▶ **Action item**:
Please copy, exactly as written, the span from the first line below to the line that contains "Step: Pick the", including both, and skip the pictures.
[Exercise data — start]
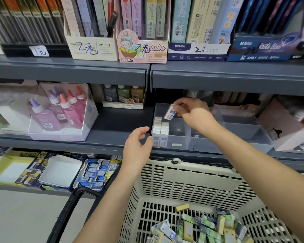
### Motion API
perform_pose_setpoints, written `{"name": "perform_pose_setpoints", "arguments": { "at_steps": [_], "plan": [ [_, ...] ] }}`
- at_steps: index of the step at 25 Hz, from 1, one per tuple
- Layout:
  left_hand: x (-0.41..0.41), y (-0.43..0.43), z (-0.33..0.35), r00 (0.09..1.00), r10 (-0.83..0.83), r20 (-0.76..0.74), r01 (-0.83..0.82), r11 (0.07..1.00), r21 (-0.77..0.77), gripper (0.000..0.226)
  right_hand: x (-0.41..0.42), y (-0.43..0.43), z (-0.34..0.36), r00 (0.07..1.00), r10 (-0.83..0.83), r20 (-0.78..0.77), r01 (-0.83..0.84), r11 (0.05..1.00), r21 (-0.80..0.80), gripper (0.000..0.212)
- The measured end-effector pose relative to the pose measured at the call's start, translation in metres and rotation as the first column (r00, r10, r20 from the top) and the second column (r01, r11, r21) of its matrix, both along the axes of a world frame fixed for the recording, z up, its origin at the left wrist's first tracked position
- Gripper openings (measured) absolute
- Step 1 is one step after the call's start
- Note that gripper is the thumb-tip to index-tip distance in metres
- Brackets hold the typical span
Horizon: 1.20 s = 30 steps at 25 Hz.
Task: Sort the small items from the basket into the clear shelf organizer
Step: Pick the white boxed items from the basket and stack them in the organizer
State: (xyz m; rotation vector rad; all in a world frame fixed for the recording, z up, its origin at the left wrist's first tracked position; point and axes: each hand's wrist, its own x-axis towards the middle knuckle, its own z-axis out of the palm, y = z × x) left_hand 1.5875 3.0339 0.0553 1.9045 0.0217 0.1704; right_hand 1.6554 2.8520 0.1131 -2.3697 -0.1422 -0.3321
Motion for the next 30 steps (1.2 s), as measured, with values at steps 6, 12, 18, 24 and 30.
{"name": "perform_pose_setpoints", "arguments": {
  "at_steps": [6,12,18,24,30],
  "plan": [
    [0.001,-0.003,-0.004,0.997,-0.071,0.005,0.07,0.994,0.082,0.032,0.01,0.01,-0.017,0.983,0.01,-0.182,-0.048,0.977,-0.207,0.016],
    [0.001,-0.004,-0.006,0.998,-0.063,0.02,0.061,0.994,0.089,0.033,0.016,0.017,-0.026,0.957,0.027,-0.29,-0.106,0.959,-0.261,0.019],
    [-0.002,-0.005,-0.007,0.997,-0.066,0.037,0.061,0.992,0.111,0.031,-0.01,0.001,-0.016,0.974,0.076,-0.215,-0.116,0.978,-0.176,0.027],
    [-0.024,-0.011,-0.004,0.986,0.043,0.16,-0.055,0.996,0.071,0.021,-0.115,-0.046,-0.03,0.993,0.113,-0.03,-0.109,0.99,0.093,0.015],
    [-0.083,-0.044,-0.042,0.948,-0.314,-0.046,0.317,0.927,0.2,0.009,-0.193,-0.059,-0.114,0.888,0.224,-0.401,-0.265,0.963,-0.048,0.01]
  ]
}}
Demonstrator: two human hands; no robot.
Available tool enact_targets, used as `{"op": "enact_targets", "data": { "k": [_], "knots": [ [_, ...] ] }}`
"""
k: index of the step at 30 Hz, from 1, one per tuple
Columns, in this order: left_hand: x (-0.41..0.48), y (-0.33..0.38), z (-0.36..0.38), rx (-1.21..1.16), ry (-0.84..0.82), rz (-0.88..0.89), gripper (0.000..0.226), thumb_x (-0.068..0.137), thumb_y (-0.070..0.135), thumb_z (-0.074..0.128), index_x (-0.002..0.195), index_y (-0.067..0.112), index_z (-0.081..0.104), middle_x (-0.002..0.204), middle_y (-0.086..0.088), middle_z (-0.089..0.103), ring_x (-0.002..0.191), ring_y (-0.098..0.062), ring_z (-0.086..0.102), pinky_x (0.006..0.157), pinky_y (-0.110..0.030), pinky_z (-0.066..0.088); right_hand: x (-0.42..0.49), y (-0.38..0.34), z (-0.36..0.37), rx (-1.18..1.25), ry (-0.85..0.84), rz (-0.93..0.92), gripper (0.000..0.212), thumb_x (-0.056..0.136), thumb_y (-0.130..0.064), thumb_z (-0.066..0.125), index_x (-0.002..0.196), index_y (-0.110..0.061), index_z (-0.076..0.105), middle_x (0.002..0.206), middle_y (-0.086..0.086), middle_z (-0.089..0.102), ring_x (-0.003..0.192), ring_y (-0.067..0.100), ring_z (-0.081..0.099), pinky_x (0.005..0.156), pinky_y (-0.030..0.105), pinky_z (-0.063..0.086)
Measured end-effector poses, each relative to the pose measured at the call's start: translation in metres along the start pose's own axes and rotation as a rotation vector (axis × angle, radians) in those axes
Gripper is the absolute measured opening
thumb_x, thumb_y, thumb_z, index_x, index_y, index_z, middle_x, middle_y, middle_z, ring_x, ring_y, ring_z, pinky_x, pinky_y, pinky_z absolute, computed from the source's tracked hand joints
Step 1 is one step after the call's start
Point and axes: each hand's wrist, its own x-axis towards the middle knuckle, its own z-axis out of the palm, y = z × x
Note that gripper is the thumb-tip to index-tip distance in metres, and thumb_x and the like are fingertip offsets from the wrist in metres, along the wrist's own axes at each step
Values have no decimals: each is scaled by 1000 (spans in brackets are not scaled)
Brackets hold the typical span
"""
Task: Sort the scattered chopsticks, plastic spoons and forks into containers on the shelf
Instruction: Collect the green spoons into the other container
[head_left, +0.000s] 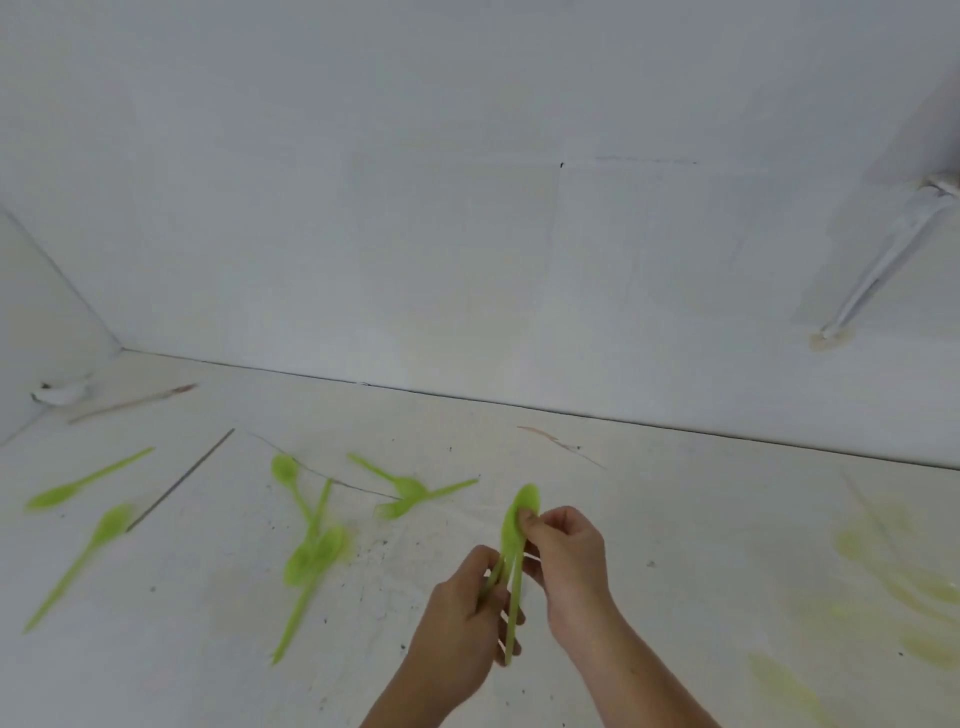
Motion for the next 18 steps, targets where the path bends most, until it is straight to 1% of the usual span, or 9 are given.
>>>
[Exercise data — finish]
▶ **Task response**:
### Motion API
perform_pose_setpoints, written `{"name": "perform_pose_setpoints", "arguments": { "at_steps": [_], "plan": [ [_, ...] ] }}`
- at_steps: index of the step at 25 Hz, from 1, one per tuple
- Layout:
  left_hand: x (-0.41..0.41), y (-0.43..0.43), z (-0.33..0.35), r00 (0.09..1.00), r10 (-0.83..0.83), r20 (-0.76..0.74), r01 (-0.83..0.82), r11 (0.07..1.00), r21 (-0.77..0.77), gripper (0.000..0.226)
  right_hand: x (-0.41..0.42), y (-0.43..0.43), z (-0.34..0.36), r00 (0.07..1.00), r10 (-0.83..0.83), r20 (-0.78..0.77), r01 (-0.83..0.84), r11 (0.05..1.00), r21 (-0.80..0.80), gripper (0.000..0.212)
- The measured end-effector pose relative to the pose measured at the call's start, translation in metres and rotation as the first column (r00, r10, r20 from the top) and the second column (r01, r11, r21) of its matrix, both along the axes of a world frame fixed for the recording, z up, its origin at the left wrist's first tracked position
- Gripper openings (measured) absolute
- Step 1 is one step after the call's start
- Note that gripper is the thumb-tip to index-tip distance in metres
- Brackets hold the typical span
Horizon: 1.20 s = 30 steps at 25 Hz.
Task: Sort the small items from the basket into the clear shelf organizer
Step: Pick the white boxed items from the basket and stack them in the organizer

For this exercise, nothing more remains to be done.